# Problem to solve:
With the pictures omitted, transcribe each line below exactly as it is.

[Data block — start]

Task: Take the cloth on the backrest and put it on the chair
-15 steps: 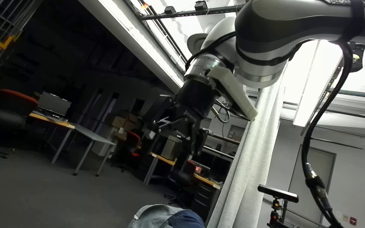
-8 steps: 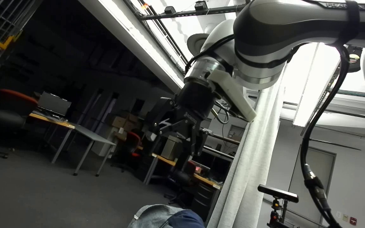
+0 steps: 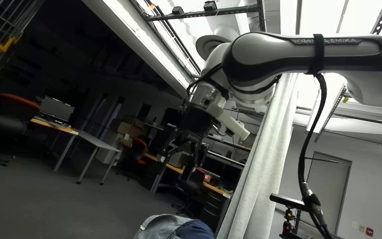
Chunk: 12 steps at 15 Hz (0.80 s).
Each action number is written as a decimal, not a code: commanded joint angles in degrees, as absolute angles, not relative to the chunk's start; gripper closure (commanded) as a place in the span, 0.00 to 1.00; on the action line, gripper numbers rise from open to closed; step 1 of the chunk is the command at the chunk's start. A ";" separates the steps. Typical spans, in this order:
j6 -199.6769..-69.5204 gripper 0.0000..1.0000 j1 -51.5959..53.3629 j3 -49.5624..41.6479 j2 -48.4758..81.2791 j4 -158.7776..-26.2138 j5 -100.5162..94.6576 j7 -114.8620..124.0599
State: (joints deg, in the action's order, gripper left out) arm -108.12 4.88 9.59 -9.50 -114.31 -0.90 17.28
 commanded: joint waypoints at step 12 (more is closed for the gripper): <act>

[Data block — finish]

# Answer to this exercise:
Task: Take the cloth on the backrest and put it on the chair
-15 steps: 
-8 steps: 
+0 steps: 
Chunk: 12 steps at 15 Hz (0.80 s).
Each action number is written as a decimal, not a code: commanded joint angles in degrees, as absolute angles, not relative to the chunk's start; gripper closure (commanded) as a place in the span, 0.00 to 1.00; on the action line, gripper numbers rise from open to closed; step 1 of the chunk is the command at the chunk's start. A ";" separates the steps. Typical spans, in this order:
j6 -199.6769..-69.5204 gripper 0.0000..1.0000 j1 -51.5959..53.3629 j3 -49.5624..41.6479 j2 -48.4758..81.2791 j4 -158.7776..-26.2138 j5 -100.5162..94.6576 j7 -114.8620..124.0599
State: (joints deg, in the action's order, gripper left out) arm -108.12 4.88 9.59 -9.50 -114.31 -0.90 17.28
 commanded: joint waypoints at step 12 (more is closed for the gripper): <act>

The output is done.